--- START ---

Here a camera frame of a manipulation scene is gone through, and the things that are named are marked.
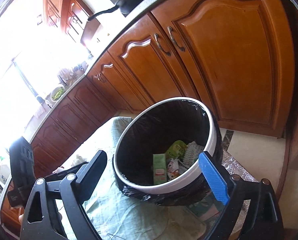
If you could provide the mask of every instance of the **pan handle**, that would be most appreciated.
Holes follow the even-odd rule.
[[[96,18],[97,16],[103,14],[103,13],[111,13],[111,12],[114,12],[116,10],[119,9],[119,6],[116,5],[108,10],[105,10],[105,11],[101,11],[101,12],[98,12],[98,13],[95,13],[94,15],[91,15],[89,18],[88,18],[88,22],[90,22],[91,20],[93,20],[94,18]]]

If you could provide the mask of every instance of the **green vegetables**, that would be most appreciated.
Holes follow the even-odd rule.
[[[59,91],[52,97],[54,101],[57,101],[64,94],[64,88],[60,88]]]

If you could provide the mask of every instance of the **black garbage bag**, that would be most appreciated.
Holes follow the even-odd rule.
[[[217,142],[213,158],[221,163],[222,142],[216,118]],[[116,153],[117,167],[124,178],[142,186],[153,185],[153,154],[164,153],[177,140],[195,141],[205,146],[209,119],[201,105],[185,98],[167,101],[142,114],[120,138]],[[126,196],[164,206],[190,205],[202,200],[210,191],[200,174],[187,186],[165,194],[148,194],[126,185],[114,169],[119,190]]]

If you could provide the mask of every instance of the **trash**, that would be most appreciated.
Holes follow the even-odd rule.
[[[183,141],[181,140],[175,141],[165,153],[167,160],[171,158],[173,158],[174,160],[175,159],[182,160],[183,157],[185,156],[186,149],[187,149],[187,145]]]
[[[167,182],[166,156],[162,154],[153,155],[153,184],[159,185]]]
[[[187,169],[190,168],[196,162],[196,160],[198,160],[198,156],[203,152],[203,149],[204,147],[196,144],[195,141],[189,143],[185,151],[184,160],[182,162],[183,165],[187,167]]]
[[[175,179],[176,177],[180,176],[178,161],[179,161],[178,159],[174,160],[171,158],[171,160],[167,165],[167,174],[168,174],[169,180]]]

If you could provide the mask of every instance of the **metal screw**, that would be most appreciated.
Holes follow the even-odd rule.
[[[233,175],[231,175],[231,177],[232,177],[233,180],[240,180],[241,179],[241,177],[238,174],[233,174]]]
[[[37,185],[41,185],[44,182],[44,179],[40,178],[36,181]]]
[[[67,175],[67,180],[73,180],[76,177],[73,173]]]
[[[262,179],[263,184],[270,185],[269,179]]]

--- END ---

--- PROBLEM ---
Copy exactly the lines running from the beginning of the listing through the line that has "bag**, that would be most appreciated.". Drop the pictures.

--- FINAL ANSWER ---
Here a camera frame of a manipulation scene is gone through, and the things that are named are marked.
If you could provide the mask of every instance of the **pan handle**, that would be most appreciated.
Holes follow the even-odd rule.
[[[96,18],[97,16],[103,14],[103,13],[111,13],[111,12],[114,12],[116,10],[119,9],[119,6],[116,5],[108,10],[105,10],[105,11],[101,11],[101,12],[98,12],[98,13],[95,13],[94,15],[91,15],[89,18],[88,18],[88,22],[90,22],[91,20],[93,20],[94,18]]]

If you could provide the mask of every instance of the **green vegetables**, that would be most appreciated.
Holes follow the even-odd rule.
[[[59,91],[52,97],[54,101],[57,101],[64,94],[64,88],[60,88]]]

If you could provide the mask of every instance of the **black garbage bag**, that would be most appreciated.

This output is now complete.